Victoria let him babble. 

"Hey, kid!" A portly businessman across the aisle had overheard. "You hear anything about when they're gonna start serving dinner? I didn't get any lunch today, 'cause I knew I'd get a chance to eat once I got on the train." 

"Uh. . . well, they don't talk about the food service on the radio. Sorry." 

"Figures. God only knows when we get to eat! My wife told me I should fly to Pittsburgh--said she had a bad feeling about this train." 

* * *

  
The vestibule between the first and second coaches was barely big enough to hold the two conductors, Charlotte Yamora and Miguel Lopez. The four of them had just finished taking tickets and studying the passengers in the forward coach, and they squeezed into the relatively private space between cars to confer. 

"What about the woman in seat eighteen?" Sam asked. "She's got the long brown hair." 

"But not the fur coat," Sherrine countered. 

Miguel shook his head. "Nope. 'S not her--she's with the two kids in twenty-one and twenty-two." 

"You sure?" 

Miguel answered that question with a withering look. Of course he was sure: it was his job to know. He'd found a place for the family to sit together when they boarded. 

Charlotte frowned. "How about forty-three?" 

"She's a little old, don't you think?" asked Miguel. 

Sam vetoed that one. "Not her. She's a regular: Mary Lundgren. Lives in Cleveland, has a sister in Chicago, makes this trip every month or so. Makes the world's greatest peanut brittle." 

"That doesn't mean--" 

"Yes it does." Sam glared at his assistant, who was new to the route and didn't know the regular riders the way he did. "It's not her." 

"Okay. . . ." Charlotte punched the door control for the next car. "One coach down, two to go." 

* * *

  
"They're in place? Yeah. Yeah. How soon can our people be in Hammond? Okay, thanks." 

Lt. Welsh snapped his cell phone shut and glanced over at Sgt. Porter. "The Indiana troopers are ready at the station. We got three squad cars on the way across the line from the 21st District, they should be there in five or ten minutes. So where's the train?" 

Sgt. Porter walked around his desk to the detailed city map on the wall beside his desk.

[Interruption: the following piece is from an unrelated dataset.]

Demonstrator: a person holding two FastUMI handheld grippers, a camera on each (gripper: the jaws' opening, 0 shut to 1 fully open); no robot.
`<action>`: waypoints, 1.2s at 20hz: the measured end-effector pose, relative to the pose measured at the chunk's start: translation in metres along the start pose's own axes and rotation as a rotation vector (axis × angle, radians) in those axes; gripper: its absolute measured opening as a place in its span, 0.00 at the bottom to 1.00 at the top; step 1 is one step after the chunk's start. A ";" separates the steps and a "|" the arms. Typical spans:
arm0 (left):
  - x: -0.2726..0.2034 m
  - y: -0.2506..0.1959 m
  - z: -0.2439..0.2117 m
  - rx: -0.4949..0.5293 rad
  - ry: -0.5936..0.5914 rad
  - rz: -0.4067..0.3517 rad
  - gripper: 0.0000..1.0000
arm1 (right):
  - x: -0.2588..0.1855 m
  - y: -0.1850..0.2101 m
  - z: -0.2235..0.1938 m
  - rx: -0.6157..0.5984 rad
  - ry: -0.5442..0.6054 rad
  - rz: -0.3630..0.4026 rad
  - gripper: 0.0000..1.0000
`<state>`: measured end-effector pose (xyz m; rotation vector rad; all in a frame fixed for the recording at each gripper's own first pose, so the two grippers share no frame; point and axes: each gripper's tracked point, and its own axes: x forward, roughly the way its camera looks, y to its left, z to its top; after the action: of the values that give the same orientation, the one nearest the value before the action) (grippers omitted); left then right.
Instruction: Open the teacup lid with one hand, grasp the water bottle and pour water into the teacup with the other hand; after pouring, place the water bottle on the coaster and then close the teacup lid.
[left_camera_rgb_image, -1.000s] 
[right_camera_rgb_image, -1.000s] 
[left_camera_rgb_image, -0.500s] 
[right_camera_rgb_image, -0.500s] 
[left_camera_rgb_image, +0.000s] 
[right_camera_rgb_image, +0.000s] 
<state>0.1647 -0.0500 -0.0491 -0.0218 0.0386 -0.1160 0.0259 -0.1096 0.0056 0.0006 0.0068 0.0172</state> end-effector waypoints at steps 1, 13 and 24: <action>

He traced the line of tracks south of the station with his thumbnail, coming to rest just south of Archer Ave. "Right now they're passing Comiskey Park, moving at a crawl. If we're ready to go in Hammond, I'd like to ask the dispatcher to have 'em proceed at track speed--thirty-five miles per hour where they are right now, increasing to forty-five in about five minutes." 

"Why?" 

"They're about to enter the CSX freight yards. If your woman gets it in her mind to jump, this would be the place to do it--find an empty boxcar or intermodal. Literally thousands of places to hide or escape. If the train is moving at speed, she'll have less time to be tempted, and jumping'll look less appealing." 

"At track speed, how soon will they be in Hammond?" 

"The CSX dispatcher has cleared the board, so they could be at the station in about. . . oh, about ten minutes." Porter chuckled and admitted, "It might be the best time Forty's ever made." 

Welsh frowned. "I'd almost rather give my people enough time to get in place--and we still don't know where on the train she is. We're cutting it too close." 

Gardino cleared his throat. "Can't we--you know--can't we stop the train before it reaches the freight yard?" 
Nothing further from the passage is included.